Authors: Bryan Smith
Alicia’s trademark smirk returned. “Latest in a long, long series, I’d say.”
“That’s right.” Ellen reached for Dream and clasped hands with her. “And Dream called me on it. Think what you want, but I
see things differently now. Wherever this road takes us, I want to be there. I want to see what’s at the end of it.”
Alicia picked glass shards off the passenger seat and tossed them on the parkling lot asphalt. “Whatever, Dorothy.” A small
piece of glass nicked the ball of her thumb and drew blood. She popped it in her mouth and sucked on it. “Mmm.” She withdrew
the glistening digit and stared at it. “I don’t know exactly what’s at the end of our yellow brick road, but I know it’s a
bad place, a place like the one where I died.”
Marcy said, “The House of Blood.”
Alicia wiped her thumb on her jeans and climbed into the van. She pulled the door shut and turned in her seat to look at Marcy.
“That’s right, girl. And I know one more thing. There’ll definitely be a wicked witch waiting for us when we get there.”
Marcy shoved her hands into the pockets of her brown hoodie and slumped further down in her seat. “Ms. Wickman.”
“Damn straight.”
Marcy’s brow furrowed. “And you’re sure you can kill her.”
“Ain’t sure about shit. But I’ll either kill the bitch or die trying.”
Marcy’s mouth twisted in a humorless smile. “That’d have to be a real kick in the ass. Dying twice at the hands of the same
person.”
Alicia scowled. “I don’t—”
“Any a you ladies spare some change?”
Marcy jumped at the sound of the gravelly voice and turned to look at the homeless guy standing outside the van. He smelled
like a sewer and Marcy was surprised he’d gotten this close undetected. He had limp brown hair tucked under a ratty New Jersey
Devils cap. His face was seamed and his nose sat like a swollen red ball in the center of his face. He wore a heavily stained
yellow windbreaker over raggedy clothes.
He leaned in through the open door and sniffed. “Smells like wine in here.

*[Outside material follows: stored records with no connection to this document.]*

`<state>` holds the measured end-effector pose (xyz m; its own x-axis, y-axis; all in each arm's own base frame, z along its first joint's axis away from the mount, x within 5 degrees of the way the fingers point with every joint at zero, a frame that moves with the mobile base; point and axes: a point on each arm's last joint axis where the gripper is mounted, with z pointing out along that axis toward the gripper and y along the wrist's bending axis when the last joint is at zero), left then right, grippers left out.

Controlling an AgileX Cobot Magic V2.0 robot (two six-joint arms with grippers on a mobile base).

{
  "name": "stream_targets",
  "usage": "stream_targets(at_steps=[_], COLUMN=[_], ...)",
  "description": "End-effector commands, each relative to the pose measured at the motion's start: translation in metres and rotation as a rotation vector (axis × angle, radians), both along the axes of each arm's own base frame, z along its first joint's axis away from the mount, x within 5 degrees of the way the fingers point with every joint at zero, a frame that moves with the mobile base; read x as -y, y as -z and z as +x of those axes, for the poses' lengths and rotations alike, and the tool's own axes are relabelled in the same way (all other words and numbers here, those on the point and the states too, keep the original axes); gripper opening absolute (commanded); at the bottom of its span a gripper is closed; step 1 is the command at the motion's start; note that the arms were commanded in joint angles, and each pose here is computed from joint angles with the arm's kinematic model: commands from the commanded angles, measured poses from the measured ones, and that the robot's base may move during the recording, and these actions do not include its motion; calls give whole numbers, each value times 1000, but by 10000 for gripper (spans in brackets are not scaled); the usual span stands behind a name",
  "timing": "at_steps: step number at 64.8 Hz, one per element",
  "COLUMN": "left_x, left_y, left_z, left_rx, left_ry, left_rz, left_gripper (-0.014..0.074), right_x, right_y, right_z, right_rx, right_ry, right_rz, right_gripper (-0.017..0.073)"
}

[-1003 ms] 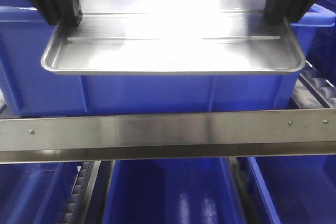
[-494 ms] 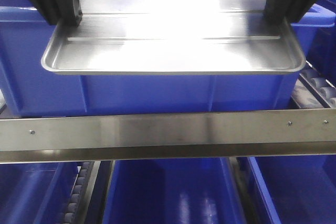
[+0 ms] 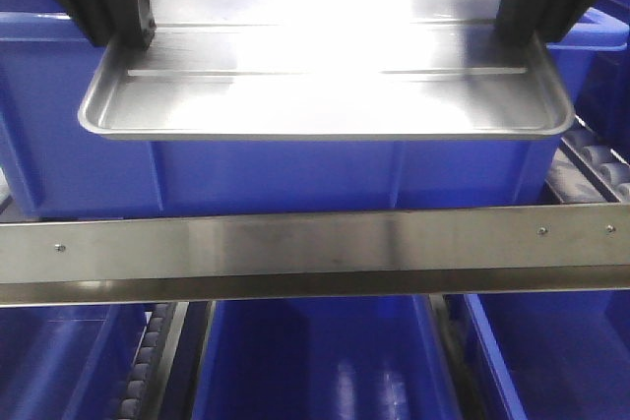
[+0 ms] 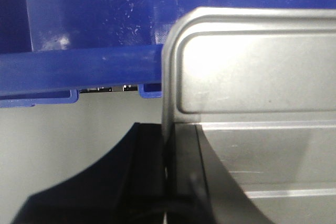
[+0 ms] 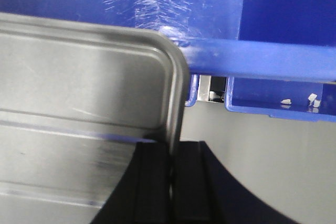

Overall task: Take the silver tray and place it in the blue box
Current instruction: 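Lower the held tray with both grippers into the blue bin, then open both grippers to release the tray inside the bin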

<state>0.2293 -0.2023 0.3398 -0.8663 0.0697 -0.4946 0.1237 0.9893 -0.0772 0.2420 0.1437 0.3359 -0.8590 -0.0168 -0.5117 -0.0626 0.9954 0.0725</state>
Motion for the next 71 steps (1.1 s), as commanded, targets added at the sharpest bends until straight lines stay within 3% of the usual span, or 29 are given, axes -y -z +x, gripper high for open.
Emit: stream_targets(at_steps=[1, 8, 21, 30, 37, 44, 53, 71], left_x=[-6, -6, -7, -16, -21, -18, -6, 5], left_y=[-23, -38, -91, -122, -136, -134, -109, -49], left_z=[-3, -2, 0, 5, 22, 41, 75, 134], left_rx=[87, 123, 279, 381, 435, 430, 407, 347], left_ry=[27, 52, 111, 91, 56, 47, 34, 9], left_rz=[2, 6, -60, -101, -118, -103, -57, -3], left_gripper=[-105, -105, -105, -105, -105, -105, -105, -105], right_x=[10, 14, 19, 19, 16, 11, 5, 0], right_y=[-33, -52, -96, -123, -135, -136, -128, -76], right_z=[-5, -9, -15, -13, 1, 21, 54, 122], right_rx=[125, 158, 238, 352, 417, 427, 414, 358], right_ry=[-12, -12, 3, -3, 3, -14, 1, 38], right_rz=[-2, 11, 60, 112, 106, 69, 32, -20], right_gripper=[57, 57, 57, 57, 57, 57, 57, 57])
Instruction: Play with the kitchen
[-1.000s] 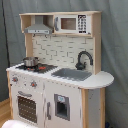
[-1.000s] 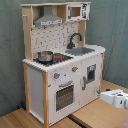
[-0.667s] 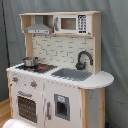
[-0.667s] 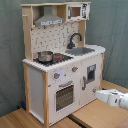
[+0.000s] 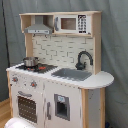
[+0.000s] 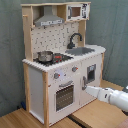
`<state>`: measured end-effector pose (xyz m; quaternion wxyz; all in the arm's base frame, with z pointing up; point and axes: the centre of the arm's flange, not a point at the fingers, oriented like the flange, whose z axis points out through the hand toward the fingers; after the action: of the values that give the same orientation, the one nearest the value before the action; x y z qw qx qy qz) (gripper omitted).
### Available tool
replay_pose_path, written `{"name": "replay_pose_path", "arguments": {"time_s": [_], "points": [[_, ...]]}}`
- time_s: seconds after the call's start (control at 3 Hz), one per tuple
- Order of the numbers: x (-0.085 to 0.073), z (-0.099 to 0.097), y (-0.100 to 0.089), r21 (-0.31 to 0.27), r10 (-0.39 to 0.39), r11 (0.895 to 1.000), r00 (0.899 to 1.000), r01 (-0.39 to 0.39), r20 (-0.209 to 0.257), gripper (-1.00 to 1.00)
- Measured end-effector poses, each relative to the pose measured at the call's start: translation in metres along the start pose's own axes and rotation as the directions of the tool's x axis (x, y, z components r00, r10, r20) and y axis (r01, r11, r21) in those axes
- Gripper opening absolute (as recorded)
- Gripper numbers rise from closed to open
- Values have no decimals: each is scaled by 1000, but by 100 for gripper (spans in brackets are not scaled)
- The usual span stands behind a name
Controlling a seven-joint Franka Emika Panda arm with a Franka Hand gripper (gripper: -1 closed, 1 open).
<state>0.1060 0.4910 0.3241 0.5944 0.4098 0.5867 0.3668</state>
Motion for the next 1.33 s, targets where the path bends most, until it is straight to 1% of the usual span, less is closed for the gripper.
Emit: {"name": "replay_pose_path", "arguments": {"time_s": [0.33,0.67,1.0,1.33], "points": [[-3,29,8,2,49,999,999,-49,1,100],[-43,59,10,3,74,997,996,-75,49,100],[-70,76,11,0,73,997,996,-73,57,100],[-94,88,14,-6,71,997,996,-71,56,100]]}}
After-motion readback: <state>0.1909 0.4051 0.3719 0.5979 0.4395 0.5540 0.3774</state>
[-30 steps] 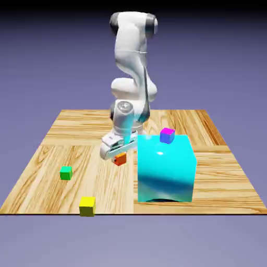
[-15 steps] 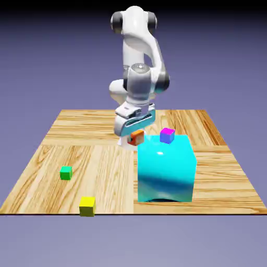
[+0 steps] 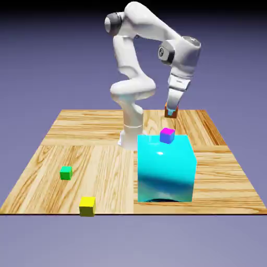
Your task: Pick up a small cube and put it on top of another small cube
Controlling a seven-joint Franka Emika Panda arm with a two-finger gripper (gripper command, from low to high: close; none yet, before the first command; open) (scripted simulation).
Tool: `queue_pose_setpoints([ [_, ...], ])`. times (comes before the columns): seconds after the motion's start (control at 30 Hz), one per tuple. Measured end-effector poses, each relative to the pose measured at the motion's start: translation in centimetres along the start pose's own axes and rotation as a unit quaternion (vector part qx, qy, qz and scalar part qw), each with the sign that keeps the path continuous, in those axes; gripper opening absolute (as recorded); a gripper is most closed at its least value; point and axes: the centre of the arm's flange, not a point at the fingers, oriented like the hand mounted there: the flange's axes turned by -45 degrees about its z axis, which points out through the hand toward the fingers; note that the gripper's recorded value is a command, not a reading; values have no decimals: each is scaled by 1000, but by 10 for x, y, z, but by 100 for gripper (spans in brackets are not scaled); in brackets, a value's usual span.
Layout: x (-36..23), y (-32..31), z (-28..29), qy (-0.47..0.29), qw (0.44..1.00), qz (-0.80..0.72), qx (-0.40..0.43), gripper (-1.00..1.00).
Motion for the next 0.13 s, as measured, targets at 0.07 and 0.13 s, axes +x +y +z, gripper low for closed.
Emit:
queue_pose_setpoints([
  [0.07,0,-1,22,0,1000,0,0,100],
  [0.13,0,-1,22,0,1000,0,-1,100],
])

Good stuff. ’Spose I could get a taste?”
Ellen piped up from the driver’s seat. “Fuck off.”
“We don’t have anything for you, bum.” Alicia directed her eerily intense gaze at the old drunk. “I’d advise you to leave
before you stir up trouble you can’t handle.”
The man sneered at her, displaying a mouth missing most of its teeth. “Whaaaaat?” He drew out the syllable and laughed. “You
ladies don’ wanna tussle wit’ the likes a me. Tell ya that much.” He leaned further into the van and his rheumy eyes roamed
over its interior. “Aw shit, just gimme a bit of pocket change and I’ll be on my way.”
Marcy shifted in her seat and turned slightly to the right. The bum’s aggressiveness stirred an old memory. That night in
Overton Park. The homeless guy. The bottle. The first time she’d taken a life. Her fists clenched at the edges of the seat.
“Say, you bitches look kinda familiar.” The bum scratched at a cheek with long nails turned brown with infection. “Yeah.”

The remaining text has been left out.